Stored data
▼

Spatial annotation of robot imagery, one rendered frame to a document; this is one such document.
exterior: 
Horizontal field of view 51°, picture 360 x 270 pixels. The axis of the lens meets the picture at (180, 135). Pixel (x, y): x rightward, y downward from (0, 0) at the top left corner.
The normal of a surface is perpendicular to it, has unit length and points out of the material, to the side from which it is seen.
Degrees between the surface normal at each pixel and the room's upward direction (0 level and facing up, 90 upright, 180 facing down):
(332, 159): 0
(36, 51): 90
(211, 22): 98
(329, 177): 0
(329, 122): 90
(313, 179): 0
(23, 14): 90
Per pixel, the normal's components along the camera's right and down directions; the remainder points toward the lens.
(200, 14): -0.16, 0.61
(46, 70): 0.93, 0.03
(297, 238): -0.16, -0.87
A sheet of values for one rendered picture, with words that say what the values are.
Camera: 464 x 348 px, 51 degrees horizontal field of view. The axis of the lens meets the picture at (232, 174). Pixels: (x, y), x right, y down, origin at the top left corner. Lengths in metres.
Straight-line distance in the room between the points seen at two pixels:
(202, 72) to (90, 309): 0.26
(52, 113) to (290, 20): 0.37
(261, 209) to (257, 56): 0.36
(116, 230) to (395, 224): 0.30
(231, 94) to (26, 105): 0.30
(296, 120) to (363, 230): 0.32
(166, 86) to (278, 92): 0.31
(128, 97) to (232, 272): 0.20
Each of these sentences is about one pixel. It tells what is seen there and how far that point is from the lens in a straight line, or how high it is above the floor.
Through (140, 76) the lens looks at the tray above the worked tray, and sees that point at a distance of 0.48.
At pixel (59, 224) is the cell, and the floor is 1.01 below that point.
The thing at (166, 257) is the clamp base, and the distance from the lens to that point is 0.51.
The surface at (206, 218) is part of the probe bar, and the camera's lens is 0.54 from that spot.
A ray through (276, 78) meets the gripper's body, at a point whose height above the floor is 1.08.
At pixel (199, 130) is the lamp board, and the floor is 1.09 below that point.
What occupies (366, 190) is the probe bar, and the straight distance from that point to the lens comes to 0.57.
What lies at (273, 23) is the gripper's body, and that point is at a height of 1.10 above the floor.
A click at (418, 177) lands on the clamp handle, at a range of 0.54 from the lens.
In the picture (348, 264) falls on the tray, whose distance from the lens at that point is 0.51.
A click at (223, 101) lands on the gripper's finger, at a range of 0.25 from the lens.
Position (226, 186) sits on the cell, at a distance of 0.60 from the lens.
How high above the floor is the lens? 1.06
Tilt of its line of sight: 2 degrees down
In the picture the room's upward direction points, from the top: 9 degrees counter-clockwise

▲

ASSIGNMENT
Of the lines above, extract only those from the line with "Through (140, 76)" to the line with "Tilt of its line of sight: 2 degrees down", both included, exactly as written.

TASK ANSWER
Through (140, 76) the lens looks at the tray above the worked tray, and sees that point at a distance of 0.48.
At pixel (59, 224) is the cell, and the floor is 1.01 below that point.
The thing at (166, 257) is the clamp base, and the distance from the lens to that point is 0.51.
The surface at (206, 218) is part of the probe bar, and the camera's lens is 0.54 from that spot.
A ray through (276, 78) meets the gripper's body, at a point whose height above the floor is 1.08.
At pixel (199, 130) is the lamp board, and the floor is 1.09 below that point.
What occupies (366, 190) is the probe bar, and the straight distance from that point to the lens comes to 0.57.
What lies at (273, 23) is the gripper's body, and that point is at a height of 1.10 above the floor.
A click at (418, 177) lands on the clamp handle, at a range of 0.54 from the lens.
In the picture (348, 264) falls on the tray, whose distance from the lens at that point is 0.51.
A click at (223, 101) lands on the gripper's finger, at a range of 0.25 from the lens.
Position (226, 186) sits on the cell, at a distance of 0.60 from the lens.
How high above the floor is the lens? 1.06
Tilt of its line of sight: 2 degrees down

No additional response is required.